In this comic, Commissioner Gordon signals Batman using the Bat-Signal, and Batman arrives -- but the twist is that Batman explains how he found Gordon using mathematical triangulation. By repeatedly measuring the time to arrival from different signal activations, Batman can estimate his distance; by knowing the direction (determined from the helicopter's approach vector), he can triangulate Gordon's position.

Robin suggests they'll need "more complex" methods next time, but Batman assures him they can handle it. Commissioner Gordon's reaction: "Boy wonder, but we'll also need to address the long-term problem." The final panel shows a newspaper headline: "BRUCE WAYNE WITHDRAWS FUNDING FOR AFTER-SCHOOL MATH -- 'It's not useful in real life.'"

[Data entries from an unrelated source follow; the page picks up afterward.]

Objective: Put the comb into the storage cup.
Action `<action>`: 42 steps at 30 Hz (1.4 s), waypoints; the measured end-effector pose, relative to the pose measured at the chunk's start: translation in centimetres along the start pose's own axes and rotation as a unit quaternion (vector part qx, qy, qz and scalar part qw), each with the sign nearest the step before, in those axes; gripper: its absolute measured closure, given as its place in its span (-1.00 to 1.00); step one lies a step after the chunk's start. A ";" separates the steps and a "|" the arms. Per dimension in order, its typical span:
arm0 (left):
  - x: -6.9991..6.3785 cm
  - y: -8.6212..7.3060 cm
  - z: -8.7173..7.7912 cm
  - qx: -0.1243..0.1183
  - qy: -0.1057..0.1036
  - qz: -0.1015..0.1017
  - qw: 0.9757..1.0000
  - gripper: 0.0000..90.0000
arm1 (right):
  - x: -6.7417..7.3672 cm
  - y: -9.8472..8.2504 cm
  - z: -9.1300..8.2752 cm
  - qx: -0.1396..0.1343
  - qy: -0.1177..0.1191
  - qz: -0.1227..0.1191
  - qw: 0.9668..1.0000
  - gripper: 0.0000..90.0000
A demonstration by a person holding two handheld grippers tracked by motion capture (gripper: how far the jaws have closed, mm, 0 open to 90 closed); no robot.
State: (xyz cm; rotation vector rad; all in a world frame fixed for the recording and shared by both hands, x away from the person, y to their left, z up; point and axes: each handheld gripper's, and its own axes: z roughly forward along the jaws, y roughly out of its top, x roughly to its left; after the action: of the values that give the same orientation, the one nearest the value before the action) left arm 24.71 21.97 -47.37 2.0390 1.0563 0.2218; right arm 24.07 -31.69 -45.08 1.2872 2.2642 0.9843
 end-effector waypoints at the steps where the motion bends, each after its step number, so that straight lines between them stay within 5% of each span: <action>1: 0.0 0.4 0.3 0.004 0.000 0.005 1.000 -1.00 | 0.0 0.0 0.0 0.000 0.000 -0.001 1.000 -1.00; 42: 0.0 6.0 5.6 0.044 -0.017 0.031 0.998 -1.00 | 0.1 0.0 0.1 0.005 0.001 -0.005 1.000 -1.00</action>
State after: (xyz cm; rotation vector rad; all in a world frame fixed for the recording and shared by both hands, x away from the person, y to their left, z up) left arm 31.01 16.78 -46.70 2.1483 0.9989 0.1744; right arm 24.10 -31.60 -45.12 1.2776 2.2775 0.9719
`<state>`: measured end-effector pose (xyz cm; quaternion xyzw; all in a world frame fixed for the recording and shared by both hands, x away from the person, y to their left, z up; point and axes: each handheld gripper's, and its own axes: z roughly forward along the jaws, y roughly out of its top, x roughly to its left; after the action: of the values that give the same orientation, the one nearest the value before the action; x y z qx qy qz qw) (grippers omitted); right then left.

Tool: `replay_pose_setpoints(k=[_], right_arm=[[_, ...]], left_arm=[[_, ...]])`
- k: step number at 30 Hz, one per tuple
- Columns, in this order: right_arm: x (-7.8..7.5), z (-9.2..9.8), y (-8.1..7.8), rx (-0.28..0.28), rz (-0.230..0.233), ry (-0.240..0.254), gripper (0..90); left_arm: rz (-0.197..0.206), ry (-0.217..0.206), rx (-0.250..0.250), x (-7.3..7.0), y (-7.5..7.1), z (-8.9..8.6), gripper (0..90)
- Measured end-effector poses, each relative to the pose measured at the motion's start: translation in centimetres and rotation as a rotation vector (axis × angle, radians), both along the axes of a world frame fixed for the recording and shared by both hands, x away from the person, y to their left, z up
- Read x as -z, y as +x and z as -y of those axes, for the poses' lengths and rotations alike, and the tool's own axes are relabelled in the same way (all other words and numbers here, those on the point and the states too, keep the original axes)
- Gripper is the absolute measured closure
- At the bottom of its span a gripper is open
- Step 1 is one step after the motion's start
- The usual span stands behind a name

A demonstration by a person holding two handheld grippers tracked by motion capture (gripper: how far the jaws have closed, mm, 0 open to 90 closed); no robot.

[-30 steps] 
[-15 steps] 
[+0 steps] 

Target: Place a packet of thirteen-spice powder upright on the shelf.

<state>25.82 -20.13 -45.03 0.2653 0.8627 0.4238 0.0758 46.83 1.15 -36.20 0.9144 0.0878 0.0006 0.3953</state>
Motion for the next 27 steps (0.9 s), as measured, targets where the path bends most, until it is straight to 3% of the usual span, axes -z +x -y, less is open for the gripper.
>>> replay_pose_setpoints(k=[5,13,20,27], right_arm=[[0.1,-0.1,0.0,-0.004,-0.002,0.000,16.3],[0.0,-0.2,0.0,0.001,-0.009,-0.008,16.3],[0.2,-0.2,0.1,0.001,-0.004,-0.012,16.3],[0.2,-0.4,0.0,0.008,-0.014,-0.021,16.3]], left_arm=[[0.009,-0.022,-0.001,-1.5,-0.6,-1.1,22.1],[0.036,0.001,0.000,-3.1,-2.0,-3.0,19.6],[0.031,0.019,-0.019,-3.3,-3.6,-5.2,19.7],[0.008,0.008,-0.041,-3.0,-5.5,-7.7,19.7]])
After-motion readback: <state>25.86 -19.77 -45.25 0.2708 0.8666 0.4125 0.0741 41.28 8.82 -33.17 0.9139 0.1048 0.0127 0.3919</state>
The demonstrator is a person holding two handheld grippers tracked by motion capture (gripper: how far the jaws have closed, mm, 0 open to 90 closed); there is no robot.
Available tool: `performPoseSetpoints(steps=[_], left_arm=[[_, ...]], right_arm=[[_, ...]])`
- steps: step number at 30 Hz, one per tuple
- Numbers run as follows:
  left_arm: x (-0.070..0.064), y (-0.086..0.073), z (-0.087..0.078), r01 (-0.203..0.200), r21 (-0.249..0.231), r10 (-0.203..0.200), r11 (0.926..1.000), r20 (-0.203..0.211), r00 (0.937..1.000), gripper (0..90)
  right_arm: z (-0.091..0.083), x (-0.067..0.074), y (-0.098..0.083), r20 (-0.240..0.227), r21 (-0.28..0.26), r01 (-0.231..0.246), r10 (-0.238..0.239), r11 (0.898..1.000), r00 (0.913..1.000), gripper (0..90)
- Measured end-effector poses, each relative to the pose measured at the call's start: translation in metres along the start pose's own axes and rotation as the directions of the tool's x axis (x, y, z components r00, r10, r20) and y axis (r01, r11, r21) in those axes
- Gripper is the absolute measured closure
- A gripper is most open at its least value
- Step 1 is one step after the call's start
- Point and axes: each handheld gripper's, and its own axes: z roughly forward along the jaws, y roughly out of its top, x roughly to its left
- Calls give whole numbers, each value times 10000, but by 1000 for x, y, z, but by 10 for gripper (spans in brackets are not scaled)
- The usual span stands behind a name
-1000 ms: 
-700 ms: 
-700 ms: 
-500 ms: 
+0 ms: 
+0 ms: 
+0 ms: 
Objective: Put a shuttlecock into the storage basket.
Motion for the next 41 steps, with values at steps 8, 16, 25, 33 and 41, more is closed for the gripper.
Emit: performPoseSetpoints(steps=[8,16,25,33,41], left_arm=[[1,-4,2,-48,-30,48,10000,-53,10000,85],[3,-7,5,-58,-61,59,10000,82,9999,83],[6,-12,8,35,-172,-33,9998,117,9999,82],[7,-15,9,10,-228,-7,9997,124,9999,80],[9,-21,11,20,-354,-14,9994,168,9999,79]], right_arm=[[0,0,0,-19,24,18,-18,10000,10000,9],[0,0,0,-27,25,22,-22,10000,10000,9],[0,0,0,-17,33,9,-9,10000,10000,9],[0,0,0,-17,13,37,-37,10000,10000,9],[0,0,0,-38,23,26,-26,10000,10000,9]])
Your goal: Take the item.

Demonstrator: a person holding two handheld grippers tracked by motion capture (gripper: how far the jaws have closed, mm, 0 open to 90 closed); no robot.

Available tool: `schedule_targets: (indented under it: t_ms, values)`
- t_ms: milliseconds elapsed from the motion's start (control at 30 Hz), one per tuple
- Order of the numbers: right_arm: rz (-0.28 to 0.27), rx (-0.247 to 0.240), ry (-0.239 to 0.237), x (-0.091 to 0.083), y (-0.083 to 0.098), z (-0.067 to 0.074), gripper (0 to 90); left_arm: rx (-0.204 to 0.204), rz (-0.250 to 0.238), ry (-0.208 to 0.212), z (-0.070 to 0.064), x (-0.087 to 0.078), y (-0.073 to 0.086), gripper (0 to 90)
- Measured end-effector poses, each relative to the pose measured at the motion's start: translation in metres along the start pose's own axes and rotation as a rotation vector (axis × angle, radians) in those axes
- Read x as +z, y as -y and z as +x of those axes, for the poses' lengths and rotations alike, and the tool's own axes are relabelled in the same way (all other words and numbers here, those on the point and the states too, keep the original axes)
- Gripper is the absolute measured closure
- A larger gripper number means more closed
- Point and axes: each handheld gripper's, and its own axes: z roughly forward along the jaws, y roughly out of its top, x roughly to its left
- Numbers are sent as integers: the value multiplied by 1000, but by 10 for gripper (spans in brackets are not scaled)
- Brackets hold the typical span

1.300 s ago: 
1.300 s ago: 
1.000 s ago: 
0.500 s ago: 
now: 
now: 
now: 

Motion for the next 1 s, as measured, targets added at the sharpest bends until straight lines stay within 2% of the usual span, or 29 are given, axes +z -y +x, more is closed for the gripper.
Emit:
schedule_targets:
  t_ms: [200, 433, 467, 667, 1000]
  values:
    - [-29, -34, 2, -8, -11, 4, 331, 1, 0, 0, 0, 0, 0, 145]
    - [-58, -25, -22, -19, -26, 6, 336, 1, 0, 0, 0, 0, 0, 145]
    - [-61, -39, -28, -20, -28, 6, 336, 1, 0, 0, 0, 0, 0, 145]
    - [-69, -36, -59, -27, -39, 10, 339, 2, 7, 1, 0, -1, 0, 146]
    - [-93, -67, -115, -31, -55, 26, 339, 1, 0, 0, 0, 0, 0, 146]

The title "battriangulation" is a portmanteau of "bat" and "triangulation." The joke works on multiple levels. First, there's the irony that Batman uses sophisticated mathematics (triangulation, approach vectors) to fight crime while his billionaire alter ego Bruce Wayne publicly defunds math education, claiming it's not useful in real life. This satirizes real-world politicians and wealthy figures who benefit from STEM knowledge while cutting education funding. It also plays on the common student complaint "when will I ever use this in real life?" -- the answer being, apparently, when you're a vigilante superhero. The comic cleverly critiques the disconnect between people who rely on technical knowledge and those same people (or their class) undermining public education.